Please set down, word for word, each line from the one containing "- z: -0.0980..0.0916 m" through the final line of the records below, both included, and nothing else.

· · · ·

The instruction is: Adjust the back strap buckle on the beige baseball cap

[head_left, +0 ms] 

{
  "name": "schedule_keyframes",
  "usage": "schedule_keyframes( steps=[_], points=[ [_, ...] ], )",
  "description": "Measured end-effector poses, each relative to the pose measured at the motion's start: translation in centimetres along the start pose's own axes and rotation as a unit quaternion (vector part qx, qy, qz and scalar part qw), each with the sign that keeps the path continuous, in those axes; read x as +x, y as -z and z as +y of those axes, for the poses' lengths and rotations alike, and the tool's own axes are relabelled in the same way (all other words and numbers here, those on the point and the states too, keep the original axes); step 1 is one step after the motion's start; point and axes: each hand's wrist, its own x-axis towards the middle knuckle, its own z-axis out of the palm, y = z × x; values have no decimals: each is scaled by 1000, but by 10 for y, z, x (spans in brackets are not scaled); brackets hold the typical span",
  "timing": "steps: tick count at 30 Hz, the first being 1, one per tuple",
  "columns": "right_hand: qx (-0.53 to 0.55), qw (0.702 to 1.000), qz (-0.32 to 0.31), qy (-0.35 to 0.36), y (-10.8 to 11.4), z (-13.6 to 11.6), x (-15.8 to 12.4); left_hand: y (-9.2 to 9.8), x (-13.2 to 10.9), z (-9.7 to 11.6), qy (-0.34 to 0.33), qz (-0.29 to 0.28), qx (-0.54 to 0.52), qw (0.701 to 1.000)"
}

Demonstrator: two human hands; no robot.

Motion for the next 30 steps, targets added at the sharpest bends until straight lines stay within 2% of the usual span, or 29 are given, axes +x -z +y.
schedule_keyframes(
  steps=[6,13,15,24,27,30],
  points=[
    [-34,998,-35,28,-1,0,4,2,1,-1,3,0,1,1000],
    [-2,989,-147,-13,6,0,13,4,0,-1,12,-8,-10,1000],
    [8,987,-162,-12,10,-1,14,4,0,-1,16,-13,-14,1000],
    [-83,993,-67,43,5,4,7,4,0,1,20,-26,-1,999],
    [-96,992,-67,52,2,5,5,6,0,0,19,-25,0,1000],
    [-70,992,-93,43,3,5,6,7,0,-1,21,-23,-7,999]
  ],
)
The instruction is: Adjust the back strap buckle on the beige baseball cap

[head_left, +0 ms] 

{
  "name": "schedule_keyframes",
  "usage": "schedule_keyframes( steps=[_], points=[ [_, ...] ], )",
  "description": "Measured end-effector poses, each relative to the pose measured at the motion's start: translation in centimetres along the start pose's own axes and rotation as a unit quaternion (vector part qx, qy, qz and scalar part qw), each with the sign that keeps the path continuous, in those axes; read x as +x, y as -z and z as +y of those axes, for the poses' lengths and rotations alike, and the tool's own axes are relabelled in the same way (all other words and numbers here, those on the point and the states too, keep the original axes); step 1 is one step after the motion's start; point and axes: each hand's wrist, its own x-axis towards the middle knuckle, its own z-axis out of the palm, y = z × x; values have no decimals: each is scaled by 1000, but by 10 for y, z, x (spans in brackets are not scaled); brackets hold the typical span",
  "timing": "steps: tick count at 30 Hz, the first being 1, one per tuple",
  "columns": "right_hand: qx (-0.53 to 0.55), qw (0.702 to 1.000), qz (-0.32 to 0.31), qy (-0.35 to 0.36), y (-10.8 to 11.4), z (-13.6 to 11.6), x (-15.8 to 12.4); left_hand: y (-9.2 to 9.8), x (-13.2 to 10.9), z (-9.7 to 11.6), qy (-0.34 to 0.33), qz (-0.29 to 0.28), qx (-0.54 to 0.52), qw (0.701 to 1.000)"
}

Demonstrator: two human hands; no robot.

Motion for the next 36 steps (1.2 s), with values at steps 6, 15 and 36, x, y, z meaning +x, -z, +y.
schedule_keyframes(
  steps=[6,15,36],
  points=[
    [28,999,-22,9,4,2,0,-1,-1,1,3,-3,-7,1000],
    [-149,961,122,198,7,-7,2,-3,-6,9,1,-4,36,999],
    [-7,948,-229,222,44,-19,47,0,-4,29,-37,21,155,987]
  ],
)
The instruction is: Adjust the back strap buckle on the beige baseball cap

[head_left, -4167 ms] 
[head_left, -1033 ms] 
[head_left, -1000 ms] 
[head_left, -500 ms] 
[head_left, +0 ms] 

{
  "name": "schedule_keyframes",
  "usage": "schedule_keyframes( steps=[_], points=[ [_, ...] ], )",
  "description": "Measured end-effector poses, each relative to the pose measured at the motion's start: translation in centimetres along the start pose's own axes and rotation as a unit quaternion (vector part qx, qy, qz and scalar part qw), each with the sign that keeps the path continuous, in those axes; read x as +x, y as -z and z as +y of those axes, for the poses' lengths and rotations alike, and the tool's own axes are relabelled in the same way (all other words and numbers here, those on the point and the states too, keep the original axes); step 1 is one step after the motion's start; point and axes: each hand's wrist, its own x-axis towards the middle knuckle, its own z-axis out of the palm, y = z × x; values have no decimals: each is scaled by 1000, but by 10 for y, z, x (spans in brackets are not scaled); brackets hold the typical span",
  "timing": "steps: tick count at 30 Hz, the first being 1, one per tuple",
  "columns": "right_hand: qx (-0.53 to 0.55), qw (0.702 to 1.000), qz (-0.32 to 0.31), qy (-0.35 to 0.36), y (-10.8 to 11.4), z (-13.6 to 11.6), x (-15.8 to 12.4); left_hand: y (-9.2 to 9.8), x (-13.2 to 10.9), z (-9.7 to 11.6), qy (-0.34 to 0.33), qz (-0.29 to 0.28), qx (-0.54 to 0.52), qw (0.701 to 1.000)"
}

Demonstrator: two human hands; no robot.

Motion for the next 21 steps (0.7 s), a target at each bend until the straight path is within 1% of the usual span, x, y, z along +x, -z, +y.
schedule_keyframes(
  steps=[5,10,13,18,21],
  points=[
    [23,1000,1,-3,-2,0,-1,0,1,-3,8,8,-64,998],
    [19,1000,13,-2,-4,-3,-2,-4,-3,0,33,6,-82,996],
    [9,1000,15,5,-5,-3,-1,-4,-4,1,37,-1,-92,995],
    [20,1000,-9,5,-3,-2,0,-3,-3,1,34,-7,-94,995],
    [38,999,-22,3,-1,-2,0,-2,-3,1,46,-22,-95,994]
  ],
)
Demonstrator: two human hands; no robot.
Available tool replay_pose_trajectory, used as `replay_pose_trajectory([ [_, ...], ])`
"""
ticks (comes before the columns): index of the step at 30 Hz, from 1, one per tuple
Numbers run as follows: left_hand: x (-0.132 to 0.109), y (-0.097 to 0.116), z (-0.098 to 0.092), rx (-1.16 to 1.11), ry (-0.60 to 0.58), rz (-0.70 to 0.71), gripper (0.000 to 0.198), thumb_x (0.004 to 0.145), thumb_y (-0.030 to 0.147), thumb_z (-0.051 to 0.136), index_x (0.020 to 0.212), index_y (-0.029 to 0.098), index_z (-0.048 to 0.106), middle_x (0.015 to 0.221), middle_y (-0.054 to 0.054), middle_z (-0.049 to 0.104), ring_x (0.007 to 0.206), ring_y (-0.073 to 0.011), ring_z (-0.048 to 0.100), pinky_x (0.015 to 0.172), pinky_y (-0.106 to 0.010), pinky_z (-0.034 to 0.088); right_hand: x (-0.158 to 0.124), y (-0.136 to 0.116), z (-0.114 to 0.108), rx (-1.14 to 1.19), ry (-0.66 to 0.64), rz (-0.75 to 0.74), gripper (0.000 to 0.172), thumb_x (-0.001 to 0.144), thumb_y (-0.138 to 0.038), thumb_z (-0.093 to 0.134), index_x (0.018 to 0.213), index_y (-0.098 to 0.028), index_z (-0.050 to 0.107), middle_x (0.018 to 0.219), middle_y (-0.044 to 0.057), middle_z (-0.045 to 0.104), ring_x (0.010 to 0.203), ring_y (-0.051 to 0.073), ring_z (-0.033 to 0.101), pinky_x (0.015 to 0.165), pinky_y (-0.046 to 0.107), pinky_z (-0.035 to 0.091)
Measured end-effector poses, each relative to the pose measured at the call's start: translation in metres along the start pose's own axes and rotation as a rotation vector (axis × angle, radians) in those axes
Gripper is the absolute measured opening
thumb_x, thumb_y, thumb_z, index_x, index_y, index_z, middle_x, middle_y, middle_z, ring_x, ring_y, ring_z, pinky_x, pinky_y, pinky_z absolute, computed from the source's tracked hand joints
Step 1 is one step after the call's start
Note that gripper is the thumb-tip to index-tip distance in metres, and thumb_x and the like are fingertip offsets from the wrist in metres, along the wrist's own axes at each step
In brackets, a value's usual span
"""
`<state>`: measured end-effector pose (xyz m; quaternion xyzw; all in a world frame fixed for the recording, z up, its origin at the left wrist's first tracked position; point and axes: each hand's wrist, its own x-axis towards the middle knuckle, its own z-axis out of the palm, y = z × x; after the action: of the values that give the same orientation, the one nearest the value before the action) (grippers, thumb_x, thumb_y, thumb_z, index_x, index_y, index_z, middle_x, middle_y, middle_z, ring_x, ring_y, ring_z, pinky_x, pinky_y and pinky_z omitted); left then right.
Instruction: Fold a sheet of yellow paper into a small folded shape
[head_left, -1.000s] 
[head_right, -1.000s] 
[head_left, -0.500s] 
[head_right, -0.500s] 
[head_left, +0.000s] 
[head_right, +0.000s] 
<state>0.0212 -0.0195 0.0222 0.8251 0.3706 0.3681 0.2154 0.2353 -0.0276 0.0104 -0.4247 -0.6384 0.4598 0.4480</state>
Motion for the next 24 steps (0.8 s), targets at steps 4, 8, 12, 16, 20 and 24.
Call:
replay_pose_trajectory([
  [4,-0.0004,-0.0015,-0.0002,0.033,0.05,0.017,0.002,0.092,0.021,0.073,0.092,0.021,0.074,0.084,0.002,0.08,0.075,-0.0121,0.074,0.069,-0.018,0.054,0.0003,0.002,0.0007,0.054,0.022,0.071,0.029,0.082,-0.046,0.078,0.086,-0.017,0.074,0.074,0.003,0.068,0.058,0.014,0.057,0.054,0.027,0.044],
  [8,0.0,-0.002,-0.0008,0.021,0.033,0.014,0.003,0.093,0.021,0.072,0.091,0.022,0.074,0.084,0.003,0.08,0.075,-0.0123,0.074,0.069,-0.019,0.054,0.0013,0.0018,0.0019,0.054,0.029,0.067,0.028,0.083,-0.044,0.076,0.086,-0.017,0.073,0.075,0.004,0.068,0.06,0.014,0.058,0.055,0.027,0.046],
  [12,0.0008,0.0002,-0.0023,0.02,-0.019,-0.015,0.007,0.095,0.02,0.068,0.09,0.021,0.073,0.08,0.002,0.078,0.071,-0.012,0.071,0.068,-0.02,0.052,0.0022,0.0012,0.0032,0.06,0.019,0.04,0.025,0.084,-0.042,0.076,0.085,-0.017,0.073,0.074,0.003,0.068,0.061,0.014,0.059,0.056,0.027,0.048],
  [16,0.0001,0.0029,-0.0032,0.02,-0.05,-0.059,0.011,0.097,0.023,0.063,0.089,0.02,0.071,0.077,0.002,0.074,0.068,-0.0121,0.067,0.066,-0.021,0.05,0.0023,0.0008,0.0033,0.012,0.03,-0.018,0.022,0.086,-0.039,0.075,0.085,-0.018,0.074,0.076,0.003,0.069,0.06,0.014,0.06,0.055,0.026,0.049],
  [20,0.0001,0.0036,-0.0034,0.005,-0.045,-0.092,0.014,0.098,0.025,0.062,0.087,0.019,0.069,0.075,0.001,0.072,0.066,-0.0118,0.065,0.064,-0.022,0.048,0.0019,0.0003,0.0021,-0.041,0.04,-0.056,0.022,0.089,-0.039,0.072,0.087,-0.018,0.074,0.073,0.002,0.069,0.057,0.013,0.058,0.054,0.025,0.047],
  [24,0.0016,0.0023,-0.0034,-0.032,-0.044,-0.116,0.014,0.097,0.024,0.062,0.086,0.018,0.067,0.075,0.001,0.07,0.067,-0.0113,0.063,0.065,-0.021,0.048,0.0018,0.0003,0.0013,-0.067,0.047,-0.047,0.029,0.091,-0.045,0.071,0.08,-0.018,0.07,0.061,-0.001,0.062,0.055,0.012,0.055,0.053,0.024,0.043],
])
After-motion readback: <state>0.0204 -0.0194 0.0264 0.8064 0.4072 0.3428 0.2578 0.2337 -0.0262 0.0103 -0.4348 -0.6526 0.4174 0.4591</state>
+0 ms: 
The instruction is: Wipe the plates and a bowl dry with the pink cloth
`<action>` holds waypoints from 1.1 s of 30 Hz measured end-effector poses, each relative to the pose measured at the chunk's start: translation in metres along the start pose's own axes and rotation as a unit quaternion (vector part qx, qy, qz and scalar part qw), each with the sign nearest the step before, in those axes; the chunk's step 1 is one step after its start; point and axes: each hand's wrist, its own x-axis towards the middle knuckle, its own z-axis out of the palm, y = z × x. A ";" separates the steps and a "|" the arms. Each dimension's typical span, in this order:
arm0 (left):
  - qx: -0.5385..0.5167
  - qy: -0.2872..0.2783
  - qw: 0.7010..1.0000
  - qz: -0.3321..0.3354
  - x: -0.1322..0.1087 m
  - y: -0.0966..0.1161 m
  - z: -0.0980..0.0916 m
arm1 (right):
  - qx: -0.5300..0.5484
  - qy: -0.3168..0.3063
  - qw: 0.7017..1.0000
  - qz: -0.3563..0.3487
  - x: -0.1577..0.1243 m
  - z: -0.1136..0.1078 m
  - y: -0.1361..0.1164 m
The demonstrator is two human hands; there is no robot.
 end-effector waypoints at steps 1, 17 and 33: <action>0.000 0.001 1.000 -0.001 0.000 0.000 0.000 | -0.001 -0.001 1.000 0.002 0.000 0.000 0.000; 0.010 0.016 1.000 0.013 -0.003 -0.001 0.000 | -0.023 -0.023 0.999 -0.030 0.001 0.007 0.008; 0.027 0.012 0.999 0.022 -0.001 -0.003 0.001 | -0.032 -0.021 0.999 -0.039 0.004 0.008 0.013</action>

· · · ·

▶ Written response
  - z: -0.0980..0.0916 m
arm1 (right):
  - qx: -0.5300..0.5484
  - qy: -0.3168..0.3063
  - qw: 0.7017..1.0000
  - qz: -0.3563..0.3487
  - x: -0.1577..0.1243 m
  - z: -0.1136..0.1078 m
  - y: -0.1361..0.1164 m
The demonstrator is two human hands; there is no robot.
 end-effector waypoints at steps 1, 17 and 33: <action>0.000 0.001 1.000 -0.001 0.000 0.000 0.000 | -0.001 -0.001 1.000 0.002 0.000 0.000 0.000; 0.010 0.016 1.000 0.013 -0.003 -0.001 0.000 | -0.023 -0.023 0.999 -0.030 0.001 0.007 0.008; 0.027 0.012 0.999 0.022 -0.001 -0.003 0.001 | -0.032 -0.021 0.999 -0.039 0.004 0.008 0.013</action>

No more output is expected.